CascadeNewLogoBy Steve Buckstein

Public employee union backers of Initiative Petition 28 appear to have turned in more than enough signatures to place their 2.5 percent corporate gross receipts tax on Oregon’s November ballot.

While the unions portray their measure as making large, out-of-state corporations pay their fair share of Oregon taxes, the nonpartisan Legislative Revenue Office (LRO) just released its more balanced perspective, which includes:

■ IP 28 will increase state and local taxes by $600 per year on average for every man, woman, and child in Oregon, totaling over $6 billion each full biennium.

■ IP 28 will dampen income, employment, and population growth over the next 5 years.

■ IP 28 will hit lower- and middle-income Oregonians harder than it will affect high-income earners. In other words, it is a regressive tax.

■ Finally, the Legislative Revenue Office concludes that IP 28 will act largely like a consumption tax. It estimates that roughly two-thirds of the $6 billion per biennium tax increase will be passed on to Oregon consumers in the form of higher prices.

Another name for a consumption tax is a sales tax.

Public employee unions back IP 28 because most of the tax revenue it would generate will go into the pockets of their members. Of course, that revenue will come out of everyone else’s pockets.

Steve Buckstein is Founder and Senior Policy Analyst at Cascade Policy Institute, Oregon’s free market public policy research organization.

  • Bob Clark

    I should think Amazon would add a surcharge for Oregon deliveries to cover IP 28’s 2.5% charge, treating much like a sales tax effectively. No doubt Safeway, Fred Meyers and McDonald franchises for instance will jack up their prices especially as they already have cause to raise prices because of the artificial jacking up of labor floor prices.

    Oregon is clearly becoming a union shop economic model with the state taking over large elements of labor supply. The union shop state can sometimes work as in Germany and its export orientation, although it can become more easily radicalized as with the rise of Nazi and Fascism.

    Don’t think Oregon is enough export oriented and homogeneous in culture to make the union shop export oriented economic model work, where the state also acts to suppress wages so as to maintain the state’s economic competitiveness. In a way, the state becomes an exploiter of labor, even as Marx would have us believe only corporations can exploit labor.

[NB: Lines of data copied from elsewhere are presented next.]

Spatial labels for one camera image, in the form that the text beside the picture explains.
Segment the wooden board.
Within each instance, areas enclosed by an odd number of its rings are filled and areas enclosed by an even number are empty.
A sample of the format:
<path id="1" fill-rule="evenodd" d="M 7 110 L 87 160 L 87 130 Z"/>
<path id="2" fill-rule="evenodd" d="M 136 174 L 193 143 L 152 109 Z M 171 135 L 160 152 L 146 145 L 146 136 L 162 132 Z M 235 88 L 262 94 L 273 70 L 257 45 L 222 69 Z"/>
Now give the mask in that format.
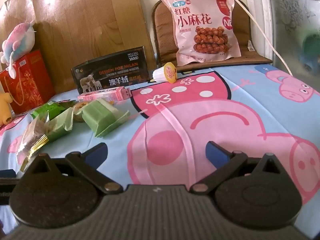
<path id="1" fill-rule="evenodd" d="M 143 46 L 156 66 L 140 0 L 1 0 L 1 39 L 30 21 L 57 93 L 75 88 L 73 67 L 110 53 Z"/>

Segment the pink twisted dough snack bag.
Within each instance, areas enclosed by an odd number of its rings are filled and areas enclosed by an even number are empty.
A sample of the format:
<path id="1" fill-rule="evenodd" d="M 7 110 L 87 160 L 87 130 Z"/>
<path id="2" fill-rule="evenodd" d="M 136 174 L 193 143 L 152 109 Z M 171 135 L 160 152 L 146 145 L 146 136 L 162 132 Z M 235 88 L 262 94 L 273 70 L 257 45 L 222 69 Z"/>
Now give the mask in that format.
<path id="1" fill-rule="evenodd" d="M 234 0 L 162 0 L 170 10 L 177 64 L 223 61 L 240 57 L 233 32 Z"/>

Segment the red gift bag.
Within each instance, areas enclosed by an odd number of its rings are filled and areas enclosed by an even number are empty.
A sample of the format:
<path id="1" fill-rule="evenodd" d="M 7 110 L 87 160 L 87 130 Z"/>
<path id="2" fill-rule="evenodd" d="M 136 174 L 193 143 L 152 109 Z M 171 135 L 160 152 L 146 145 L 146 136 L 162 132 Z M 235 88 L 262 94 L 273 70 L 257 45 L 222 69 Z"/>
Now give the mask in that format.
<path id="1" fill-rule="evenodd" d="M 13 97 L 11 107 L 15 114 L 27 112 L 45 104 L 55 95 L 55 90 L 40 50 L 24 55 L 13 64 L 16 78 L 6 70 L 1 72 L 1 84 Z"/>

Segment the pink long snack box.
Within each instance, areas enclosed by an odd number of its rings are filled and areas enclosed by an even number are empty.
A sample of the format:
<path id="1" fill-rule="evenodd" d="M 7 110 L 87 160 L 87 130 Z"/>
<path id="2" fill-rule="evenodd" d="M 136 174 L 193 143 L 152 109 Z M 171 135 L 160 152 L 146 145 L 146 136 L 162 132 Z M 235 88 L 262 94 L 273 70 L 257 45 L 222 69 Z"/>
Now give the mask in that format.
<path id="1" fill-rule="evenodd" d="M 103 98 L 106 101 L 123 101 L 132 97 L 131 90 L 125 87 L 114 87 L 94 92 L 82 93 L 78 96 L 79 101 L 94 101 Z"/>

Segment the brown chair cushion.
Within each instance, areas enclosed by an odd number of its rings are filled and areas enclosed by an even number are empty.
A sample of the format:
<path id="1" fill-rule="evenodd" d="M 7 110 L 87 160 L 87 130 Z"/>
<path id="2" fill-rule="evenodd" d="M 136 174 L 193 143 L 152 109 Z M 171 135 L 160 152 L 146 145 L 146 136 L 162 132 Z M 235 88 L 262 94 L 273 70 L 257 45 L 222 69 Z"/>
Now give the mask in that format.
<path id="1" fill-rule="evenodd" d="M 201 68 L 210 66 L 229 66 L 242 64 L 270 63 L 271 61 L 259 55 L 254 49 L 248 48 L 251 39 L 251 28 L 249 16 L 245 13 L 246 7 L 243 3 L 234 3 L 232 11 L 233 32 L 238 40 L 241 56 L 223 61 L 190 63 L 185 66 L 177 64 L 176 53 L 178 48 L 174 40 L 174 28 L 170 10 L 160 0 L 153 9 L 153 28 L 155 31 L 155 45 L 160 66 L 172 62 L 180 68 Z"/>

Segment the yellow plush duck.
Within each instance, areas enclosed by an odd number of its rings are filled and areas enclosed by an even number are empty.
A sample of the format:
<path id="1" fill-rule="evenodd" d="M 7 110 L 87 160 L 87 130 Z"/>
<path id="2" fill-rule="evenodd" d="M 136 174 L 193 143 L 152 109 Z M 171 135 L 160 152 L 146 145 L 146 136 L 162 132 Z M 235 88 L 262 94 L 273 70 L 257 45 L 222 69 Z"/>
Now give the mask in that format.
<path id="1" fill-rule="evenodd" d="M 12 122 L 12 113 L 10 104 L 13 99 L 9 93 L 0 94 L 0 124 L 7 125 Z"/>

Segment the nut snack packet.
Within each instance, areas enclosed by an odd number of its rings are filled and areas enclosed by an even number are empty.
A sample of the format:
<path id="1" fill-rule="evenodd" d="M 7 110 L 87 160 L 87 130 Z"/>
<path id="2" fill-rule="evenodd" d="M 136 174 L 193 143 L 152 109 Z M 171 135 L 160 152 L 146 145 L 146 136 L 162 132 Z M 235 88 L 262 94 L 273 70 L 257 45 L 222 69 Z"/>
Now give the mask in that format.
<path id="1" fill-rule="evenodd" d="M 26 127 L 16 155 L 20 172 L 25 171 L 36 152 L 49 141 L 46 136 L 48 121 L 49 114 L 42 113 Z"/>

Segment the light green leaf packet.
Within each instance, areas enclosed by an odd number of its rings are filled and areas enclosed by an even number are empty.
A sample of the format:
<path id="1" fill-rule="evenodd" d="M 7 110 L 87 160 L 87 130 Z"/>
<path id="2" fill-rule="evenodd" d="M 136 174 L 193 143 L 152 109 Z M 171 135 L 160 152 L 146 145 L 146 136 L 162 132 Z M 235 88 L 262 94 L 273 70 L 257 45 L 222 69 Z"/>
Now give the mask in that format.
<path id="1" fill-rule="evenodd" d="M 73 129 L 73 108 L 67 110 L 50 120 L 46 126 L 46 137 L 48 142 L 54 142 L 57 139 L 67 135 Z"/>

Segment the dark green snack packet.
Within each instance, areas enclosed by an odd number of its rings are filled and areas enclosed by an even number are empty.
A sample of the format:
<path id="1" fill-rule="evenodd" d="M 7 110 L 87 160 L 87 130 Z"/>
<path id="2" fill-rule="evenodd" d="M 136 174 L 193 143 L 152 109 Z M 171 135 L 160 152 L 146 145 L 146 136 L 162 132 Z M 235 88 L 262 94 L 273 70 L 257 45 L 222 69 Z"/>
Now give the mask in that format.
<path id="1" fill-rule="evenodd" d="M 76 100 L 63 100 L 63 101 L 48 101 L 41 107 L 35 109 L 31 116 L 35 119 L 38 115 L 48 113 L 49 120 L 54 119 L 62 112 L 66 111 L 69 107 L 73 107 L 76 104 Z"/>

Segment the pink blue plush fish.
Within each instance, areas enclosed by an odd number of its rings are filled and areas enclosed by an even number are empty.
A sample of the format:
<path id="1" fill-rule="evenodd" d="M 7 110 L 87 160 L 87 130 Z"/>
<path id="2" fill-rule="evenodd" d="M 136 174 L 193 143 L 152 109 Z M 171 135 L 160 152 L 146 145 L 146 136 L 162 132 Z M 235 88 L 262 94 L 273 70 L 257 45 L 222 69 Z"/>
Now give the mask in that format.
<path id="1" fill-rule="evenodd" d="M 34 24 L 35 21 L 18 24 L 2 43 L 1 63 L 7 65 L 5 70 L 12 79 L 16 79 L 13 63 L 34 47 L 36 33 Z"/>

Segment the black sheep print box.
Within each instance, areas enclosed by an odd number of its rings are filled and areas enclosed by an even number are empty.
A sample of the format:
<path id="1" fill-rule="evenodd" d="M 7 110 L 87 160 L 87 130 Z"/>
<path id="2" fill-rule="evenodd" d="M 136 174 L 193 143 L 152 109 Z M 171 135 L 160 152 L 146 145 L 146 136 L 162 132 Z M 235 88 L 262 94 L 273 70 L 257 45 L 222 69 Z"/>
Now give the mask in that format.
<path id="1" fill-rule="evenodd" d="M 71 73 L 79 94 L 149 80 L 143 46 L 86 61 L 72 68 Z"/>

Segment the yellow lid jelly cup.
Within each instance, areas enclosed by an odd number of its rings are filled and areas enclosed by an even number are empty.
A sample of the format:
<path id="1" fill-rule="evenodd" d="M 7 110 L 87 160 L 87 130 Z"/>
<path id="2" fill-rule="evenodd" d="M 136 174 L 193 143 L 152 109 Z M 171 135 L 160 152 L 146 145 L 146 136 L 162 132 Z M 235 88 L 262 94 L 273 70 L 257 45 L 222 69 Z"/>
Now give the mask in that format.
<path id="1" fill-rule="evenodd" d="M 175 83 L 177 81 L 177 69 L 171 62 L 153 71 L 152 78 L 155 82 Z"/>

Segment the light green pastry packet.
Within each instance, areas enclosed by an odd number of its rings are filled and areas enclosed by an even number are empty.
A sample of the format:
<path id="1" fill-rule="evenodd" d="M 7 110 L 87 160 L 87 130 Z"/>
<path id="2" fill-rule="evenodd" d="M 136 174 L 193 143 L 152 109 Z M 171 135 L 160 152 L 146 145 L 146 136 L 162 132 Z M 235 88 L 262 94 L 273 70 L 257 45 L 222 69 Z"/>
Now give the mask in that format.
<path id="1" fill-rule="evenodd" d="M 95 137 L 104 137 L 127 122 L 129 111 L 121 111 L 104 99 L 97 99 L 80 109 L 81 117 Z"/>

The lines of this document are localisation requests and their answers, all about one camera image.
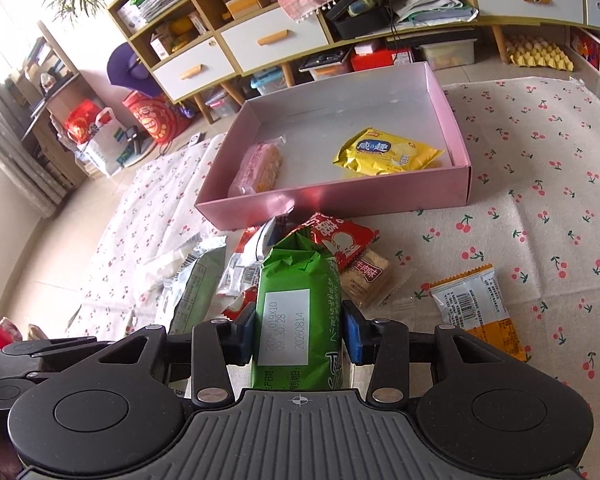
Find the yellow egg tray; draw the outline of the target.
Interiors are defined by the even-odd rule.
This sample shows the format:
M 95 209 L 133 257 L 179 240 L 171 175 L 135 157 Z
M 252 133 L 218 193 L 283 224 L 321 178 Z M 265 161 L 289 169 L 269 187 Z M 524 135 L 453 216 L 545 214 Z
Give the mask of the yellow egg tray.
M 509 61 L 518 67 L 547 67 L 571 73 L 574 64 L 566 52 L 543 37 L 509 35 L 505 37 Z

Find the pink rice cake packet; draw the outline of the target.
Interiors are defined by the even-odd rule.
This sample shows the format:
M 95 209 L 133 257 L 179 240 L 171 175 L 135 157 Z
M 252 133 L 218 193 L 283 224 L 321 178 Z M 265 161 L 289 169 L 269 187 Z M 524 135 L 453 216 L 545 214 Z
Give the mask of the pink rice cake packet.
M 283 163 L 282 147 L 285 143 L 285 138 L 279 136 L 250 146 L 228 188 L 227 196 L 246 196 L 271 191 Z

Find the clear white rice bar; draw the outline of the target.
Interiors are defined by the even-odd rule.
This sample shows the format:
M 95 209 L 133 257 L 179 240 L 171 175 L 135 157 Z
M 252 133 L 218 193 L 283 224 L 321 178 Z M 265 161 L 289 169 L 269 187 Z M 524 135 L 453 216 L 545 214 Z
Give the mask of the clear white rice bar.
M 173 252 L 156 261 L 156 283 L 164 284 L 195 263 L 209 263 L 212 271 L 220 275 L 224 268 L 226 237 L 224 235 L 189 237 Z

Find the cherry print floor cloth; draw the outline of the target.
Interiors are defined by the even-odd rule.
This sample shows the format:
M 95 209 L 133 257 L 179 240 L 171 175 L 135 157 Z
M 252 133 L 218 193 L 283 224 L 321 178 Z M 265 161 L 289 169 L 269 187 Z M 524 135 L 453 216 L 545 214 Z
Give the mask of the cherry print floor cloth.
M 594 415 L 580 461 L 600 479 L 600 101 L 578 82 L 522 78 L 445 90 L 471 159 L 469 203 L 366 217 L 399 288 L 365 309 L 412 330 L 441 320 L 430 286 L 488 264 L 521 357 L 577 390 Z M 225 136 L 143 166 L 96 252 L 67 332 L 116 340 L 170 322 L 148 263 L 212 225 L 195 200 Z

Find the biscuit packet clear wrap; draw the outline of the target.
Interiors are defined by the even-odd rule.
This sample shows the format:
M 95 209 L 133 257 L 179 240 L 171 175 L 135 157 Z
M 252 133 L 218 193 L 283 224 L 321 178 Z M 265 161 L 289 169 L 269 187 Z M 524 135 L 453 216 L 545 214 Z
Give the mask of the biscuit packet clear wrap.
M 340 273 L 343 295 L 359 309 L 377 306 L 393 286 L 393 266 L 389 260 L 366 249 Z

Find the wooden TV cabinet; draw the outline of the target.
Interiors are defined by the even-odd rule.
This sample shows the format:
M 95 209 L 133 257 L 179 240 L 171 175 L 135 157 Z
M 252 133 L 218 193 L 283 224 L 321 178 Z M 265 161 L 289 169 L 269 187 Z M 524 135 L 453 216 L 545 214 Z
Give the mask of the wooden TV cabinet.
M 600 31 L 600 0 L 112 0 L 109 14 L 174 103 L 238 76 L 368 38 L 457 26 L 561 24 Z

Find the white shopping bag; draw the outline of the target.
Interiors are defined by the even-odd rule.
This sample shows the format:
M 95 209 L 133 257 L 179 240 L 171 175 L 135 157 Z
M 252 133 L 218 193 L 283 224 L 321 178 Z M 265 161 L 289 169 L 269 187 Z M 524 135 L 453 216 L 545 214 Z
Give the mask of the white shopping bag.
M 116 174 L 133 154 L 128 129 L 110 107 L 101 110 L 90 127 L 90 138 L 80 145 L 82 154 L 105 176 Z

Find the red storage box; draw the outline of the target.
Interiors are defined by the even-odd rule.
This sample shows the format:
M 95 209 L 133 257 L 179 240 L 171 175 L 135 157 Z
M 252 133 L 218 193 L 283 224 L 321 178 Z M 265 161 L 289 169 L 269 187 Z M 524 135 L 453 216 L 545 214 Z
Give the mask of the red storage box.
M 375 68 L 411 64 L 414 62 L 414 55 L 410 48 L 397 51 L 380 49 L 364 55 L 358 55 L 353 52 L 350 57 L 350 62 L 355 72 L 362 72 L 362 70 L 374 70 Z

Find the black open case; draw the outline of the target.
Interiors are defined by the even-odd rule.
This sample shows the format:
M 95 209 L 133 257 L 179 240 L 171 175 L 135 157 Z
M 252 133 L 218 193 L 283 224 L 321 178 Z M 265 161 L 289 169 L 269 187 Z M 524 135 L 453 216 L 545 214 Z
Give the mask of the black open case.
M 327 24 L 342 40 L 354 39 L 389 27 L 389 0 L 339 0 L 325 14 Z

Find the red cartoon barrel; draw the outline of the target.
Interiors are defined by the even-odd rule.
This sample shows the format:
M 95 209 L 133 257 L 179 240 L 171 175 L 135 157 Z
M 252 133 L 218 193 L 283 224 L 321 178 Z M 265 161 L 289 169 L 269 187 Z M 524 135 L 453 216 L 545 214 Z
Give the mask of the red cartoon barrel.
M 142 92 L 132 91 L 122 104 L 158 144 L 173 141 L 192 123 L 192 118 L 163 94 L 151 98 Z

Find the yellow snack bag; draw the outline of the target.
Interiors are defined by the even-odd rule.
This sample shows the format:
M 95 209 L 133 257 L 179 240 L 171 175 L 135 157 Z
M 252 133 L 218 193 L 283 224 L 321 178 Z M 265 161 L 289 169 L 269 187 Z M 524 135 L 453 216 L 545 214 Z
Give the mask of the yellow snack bag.
M 429 144 L 370 127 L 344 142 L 332 163 L 376 177 L 426 169 L 443 153 Z

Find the orange and white sachet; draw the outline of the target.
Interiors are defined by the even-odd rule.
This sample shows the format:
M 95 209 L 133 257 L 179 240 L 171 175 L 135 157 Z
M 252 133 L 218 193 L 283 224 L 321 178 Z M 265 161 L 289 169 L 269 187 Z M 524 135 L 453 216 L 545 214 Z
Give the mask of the orange and white sachet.
M 237 297 L 244 290 L 257 285 L 262 261 L 260 229 L 245 229 L 228 259 L 216 292 L 220 296 Z

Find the red snack bag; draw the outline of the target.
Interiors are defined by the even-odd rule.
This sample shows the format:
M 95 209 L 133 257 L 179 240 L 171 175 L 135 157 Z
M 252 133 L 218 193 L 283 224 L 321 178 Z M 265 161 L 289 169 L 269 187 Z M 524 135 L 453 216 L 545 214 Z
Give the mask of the red snack bag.
M 232 302 L 222 311 L 222 315 L 230 321 L 235 321 L 246 307 L 257 301 L 257 296 L 257 286 L 247 288 L 232 300 Z
M 301 223 L 299 230 L 335 257 L 340 272 L 362 255 L 376 237 L 375 231 L 367 226 L 320 212 Z

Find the green snack bag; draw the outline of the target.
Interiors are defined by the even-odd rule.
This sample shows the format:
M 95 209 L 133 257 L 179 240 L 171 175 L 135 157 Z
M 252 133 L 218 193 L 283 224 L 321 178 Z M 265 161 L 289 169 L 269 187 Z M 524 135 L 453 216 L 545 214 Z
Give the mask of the green snack bag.
M 260 272 L 251 387 L 340 388 L 340 307 L 336 258 L 309 229 L 275 244 Z

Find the long silver snack bar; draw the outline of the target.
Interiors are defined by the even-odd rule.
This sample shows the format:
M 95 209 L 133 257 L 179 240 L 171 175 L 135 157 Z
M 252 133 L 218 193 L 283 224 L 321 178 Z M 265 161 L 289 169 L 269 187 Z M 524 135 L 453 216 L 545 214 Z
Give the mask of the long silver snack bar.
M 211 307 L 224 271 L 226 246 L 196 247 L 184 260 L 172 282 L 174 312 L 170 335 L 188 334 L 201 323 Z

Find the orange barcode snack packet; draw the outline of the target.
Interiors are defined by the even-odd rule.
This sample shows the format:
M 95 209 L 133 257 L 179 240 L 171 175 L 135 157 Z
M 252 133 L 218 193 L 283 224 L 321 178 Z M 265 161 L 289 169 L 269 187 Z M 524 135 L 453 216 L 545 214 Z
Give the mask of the orange barcode snack packet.
M 519 361 L 526 360 L 492 264 L 435 282 L 429 293 L 444 324 L 459 327 Z

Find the purple hat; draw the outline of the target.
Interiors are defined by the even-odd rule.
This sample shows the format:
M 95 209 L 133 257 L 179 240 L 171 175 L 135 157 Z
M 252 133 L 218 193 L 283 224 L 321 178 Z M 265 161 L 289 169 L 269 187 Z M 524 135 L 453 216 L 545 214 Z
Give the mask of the purple hat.
M 150 71 L 126 42 L 117 46 L 110 54 L 107 76 L 113 86 L 137 91 L 150 98 L 162 93 Z

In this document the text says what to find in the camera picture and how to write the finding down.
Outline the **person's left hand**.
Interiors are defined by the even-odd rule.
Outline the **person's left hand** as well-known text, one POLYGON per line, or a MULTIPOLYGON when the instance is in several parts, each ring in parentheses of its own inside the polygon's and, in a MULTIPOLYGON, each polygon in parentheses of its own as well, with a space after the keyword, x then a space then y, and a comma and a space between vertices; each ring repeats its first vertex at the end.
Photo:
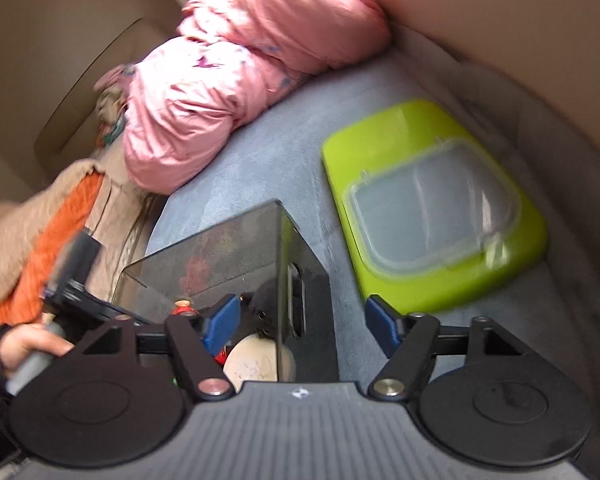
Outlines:
POLYGON ((31 352, 64 356, 73 344, 53 334, 43 324, 22 324, 11 328, 0 340, 0 362, 4 374, 12 376, 31 352))

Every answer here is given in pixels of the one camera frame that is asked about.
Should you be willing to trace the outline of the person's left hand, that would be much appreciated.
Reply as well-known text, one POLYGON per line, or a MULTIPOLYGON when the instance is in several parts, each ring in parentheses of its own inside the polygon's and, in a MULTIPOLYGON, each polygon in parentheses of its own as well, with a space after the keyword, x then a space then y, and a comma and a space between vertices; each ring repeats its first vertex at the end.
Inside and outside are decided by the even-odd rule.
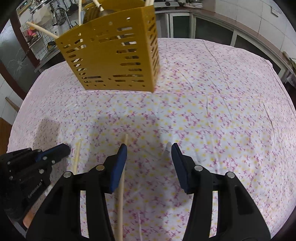
POLYGON ((30 209, 28 211, 28 213, 26 214, 26 216, 23 218, 23 224, 26 228, 29 228, 34 216, 35 216, 34 211, 32 209, 30 209))

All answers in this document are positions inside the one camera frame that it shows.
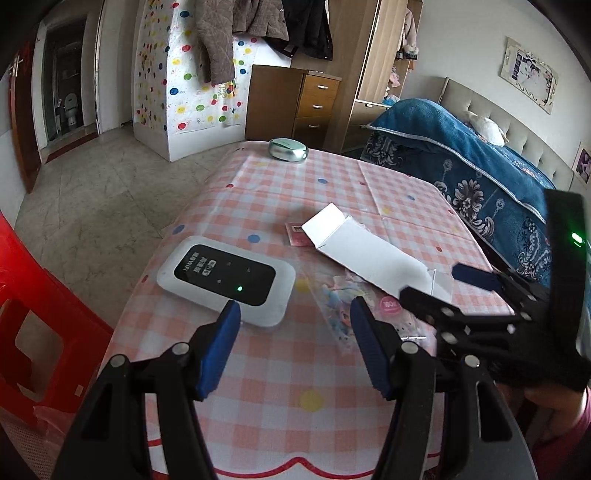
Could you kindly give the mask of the right hand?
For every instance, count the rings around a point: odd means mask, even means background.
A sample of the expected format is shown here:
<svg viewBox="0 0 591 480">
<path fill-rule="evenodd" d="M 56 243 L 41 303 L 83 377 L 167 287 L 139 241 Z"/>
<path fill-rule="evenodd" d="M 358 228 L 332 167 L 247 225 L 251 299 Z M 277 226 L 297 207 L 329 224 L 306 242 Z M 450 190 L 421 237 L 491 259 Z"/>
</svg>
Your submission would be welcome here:
<svg viewBox="0 0 591 480">
<path fill-rule="evenodd" d="M 526 389 L 527 400 L 551 411 L 536 445 L 563 457 L 572 454 L 590 427 L 589 393 L 589 388 L 576 392 L 551 384 Z"/>
</svg>

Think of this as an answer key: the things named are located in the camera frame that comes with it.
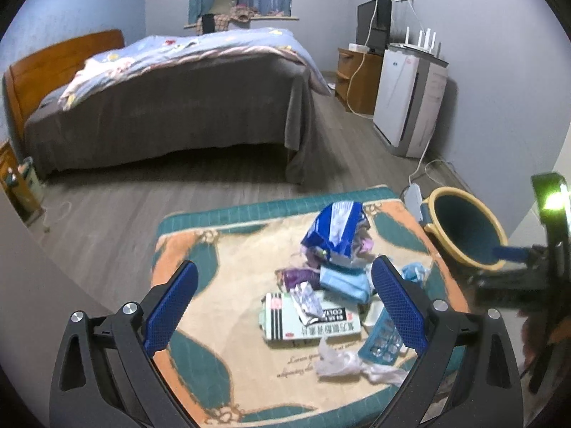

    No Oregon may be more like the state of Illinois which amasses a mind numbing amount of unfunded state government liabilities, and a GOP governor is just recently elected to try to stem the financial bleeding.

    Thomas Sowell has a very good economics book out, “Wealth, Poverty and Politics an International Perspective.” It gives a person an real appreciation for the complexity of economic success and failure. It also kind of hints for me the weakenesses in both Trump and Hillary Clinton. Mr. T invites a shift towards isolation, and this is not usually a good economic thing. But Hillary invites a changing of the court which would very possibly annihilate individual freedoms critical for a creative economy. Whereas a presidency is at most 8 years long, the supreme court appointments of the next president will be generational. Therefore, I vote for Trump and pray his isolation tones are much modified in practice.

  • Eric Blair

    I’ve got to say, dampening population growth may not be that bad of a thing. Especially in the metro area which is having a severe housing crisis.

    • thevillageidiot

      the housing crisis is brought on by much more than population growth. urban growth boundary for one. restrictions on building infill. “save the neighborhood”. etc. anyway a sales tax is sales is sales tax. how many times must the voters declare not in this state. it has never come close to passing before. but if it is well hidden and publicized as a tax on business since business is a bad word and evil then it may pass. The people pushing this initiative are evil.

      • Myke

        Here, here!

  • David Johnson

    The metro areas have severe mental problems when they keep voting in all the liberals that continue to raise taxes and new business regulations.

  • Myke

    A consumer tax isn’t a bad thing, if you get rid of the income tax. Promotes saving. Now if only there was a way to make a return on savings accounts.

    • I agree with you that replacing the income tax with a transparent retail sales tax might be a positive change. But this hidden, pryamiding sales tax, the IP 28 gross receipts tax, is awful.

      • Sasha Deal

        Charlie Hales may bales back to Bankoover from yEastmoreland … simply because of the tax results, no income taxes there and no sales taxes to dose who shop over here.

      • Myke

        Steve, given a fair percentage, a Value-Added tax can be good way to raise public funds. I totally agree with you. But, an Income tax OR a Sales tax. Hell be paid they, who have NO fiscal sense, actually get both.

    • MrBill

      Or maybe replacing property taxes with a sales tax? I could go for that.

      • Perhaps. We should at least have the discussion, and all agree that IP28 needs to go away.